I am learning that the trick about obstetrics has everything to do with making the right intervention call at the right time. I think this might be more true of hospital births than homebirths simply because of the time pressures which are always nipping at your heels in a hospital, and the fact that so many interventions are available in the hospital setting v. the homebirth setting, and that each intervention then begets even more interventions in that notorious slippery-slope fashion. In any case, it all comes down to judgement; to knowing when something is needed versus when it’s superfluous, and this is such a delicate skill to learn, especially because the line between necessary and unecessary can be razor thin, and becuase it often fluctuates and changes throughout the birth, so that something which was unnecessary 10 hours ago when the tracing was gorgeous suddenly seems brutally necessary 12 hours later, when the tracing has changed. The judgement comes in anticipating these changes—at least as many of them as can be anticipated (which, given how unpredictable and fluid birth can be…is not actually that many). And of course, your experience affects your judgement, too. If you’ve seen several serious obstetric emergencies unfold before your eyes, if you’ve ever seen a baby or woman die, if you’ve been sued…your judgement calls are going to be very different from those who have never experienced any of these things.

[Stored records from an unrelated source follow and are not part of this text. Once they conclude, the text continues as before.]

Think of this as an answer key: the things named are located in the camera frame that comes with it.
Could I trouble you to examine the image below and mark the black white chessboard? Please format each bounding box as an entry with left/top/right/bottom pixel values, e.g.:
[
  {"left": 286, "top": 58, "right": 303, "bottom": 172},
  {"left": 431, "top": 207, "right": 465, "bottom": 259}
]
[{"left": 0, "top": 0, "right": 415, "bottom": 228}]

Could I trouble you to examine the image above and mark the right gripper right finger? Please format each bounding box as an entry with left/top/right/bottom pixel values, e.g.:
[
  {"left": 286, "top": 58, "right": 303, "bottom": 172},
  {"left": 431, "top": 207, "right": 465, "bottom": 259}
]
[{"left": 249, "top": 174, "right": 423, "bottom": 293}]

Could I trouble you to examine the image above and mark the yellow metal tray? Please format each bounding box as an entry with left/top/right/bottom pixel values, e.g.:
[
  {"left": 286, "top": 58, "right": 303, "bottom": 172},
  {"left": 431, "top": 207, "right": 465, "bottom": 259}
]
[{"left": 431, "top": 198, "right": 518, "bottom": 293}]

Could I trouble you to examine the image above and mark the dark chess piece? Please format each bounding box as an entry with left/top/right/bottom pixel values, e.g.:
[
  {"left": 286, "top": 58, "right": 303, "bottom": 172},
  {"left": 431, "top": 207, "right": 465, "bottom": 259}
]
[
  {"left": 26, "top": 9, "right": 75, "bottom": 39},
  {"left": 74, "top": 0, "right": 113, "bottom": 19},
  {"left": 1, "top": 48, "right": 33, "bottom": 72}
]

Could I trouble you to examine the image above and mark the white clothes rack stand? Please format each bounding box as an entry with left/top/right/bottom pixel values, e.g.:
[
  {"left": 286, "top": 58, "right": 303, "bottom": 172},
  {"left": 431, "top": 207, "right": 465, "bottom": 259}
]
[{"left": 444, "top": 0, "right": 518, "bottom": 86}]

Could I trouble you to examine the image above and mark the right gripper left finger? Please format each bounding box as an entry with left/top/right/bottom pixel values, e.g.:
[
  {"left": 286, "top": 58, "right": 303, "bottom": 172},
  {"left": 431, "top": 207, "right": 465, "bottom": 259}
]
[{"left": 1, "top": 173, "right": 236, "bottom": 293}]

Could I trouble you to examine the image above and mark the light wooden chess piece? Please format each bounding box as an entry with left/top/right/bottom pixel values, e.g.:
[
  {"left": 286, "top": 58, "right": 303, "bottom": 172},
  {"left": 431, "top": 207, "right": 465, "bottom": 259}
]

Navelgazing Midwife was recently talking about this in two of her posts: The Myth of the Vertex and The Gray, Grey Messenger: Trust. Part of what you’re relying on in your care provider—be she midwife or doctor—is her judgement. That’s why she’s there. In the case of homebirth, it’s really obvious: the midwife is the guardian watching from the birth from the corner of the room. So long as everything is progressing smoothly, she won’t lift a finger to intervene, but if things begin to slide off the road of normalcy and something more is needed, you really want her to step in at that time and do what needs to be done. Ideally, in a relationship based on trust, if she says “we need to go to the hospital now”, you’ll believe her and trust her and call the ambulance, because you know she wouldn’t even be suggesting it if that weren’t truly the case. The reason she’s there is because she’s seen hundreds (maybe thousands of births) and she knows when things are normal versus when something needs to be done. The Myth of the Vertex in particular speaks to this. Just because the baby’s head is down does not necessarily gaurantee that everything will proceed smoothly to a vaginal birth. When everything doesn’t go exactly to plan, it’s not a betrayal on the part of the midwife, it’s her responding to the changing circumstances of the birth by doing what needs to be done—recognizing the change, and knowing what needs to happen next. That’s her job. That’s her judgement call right there. That’s why she’s there. That’s what you’re paying her for.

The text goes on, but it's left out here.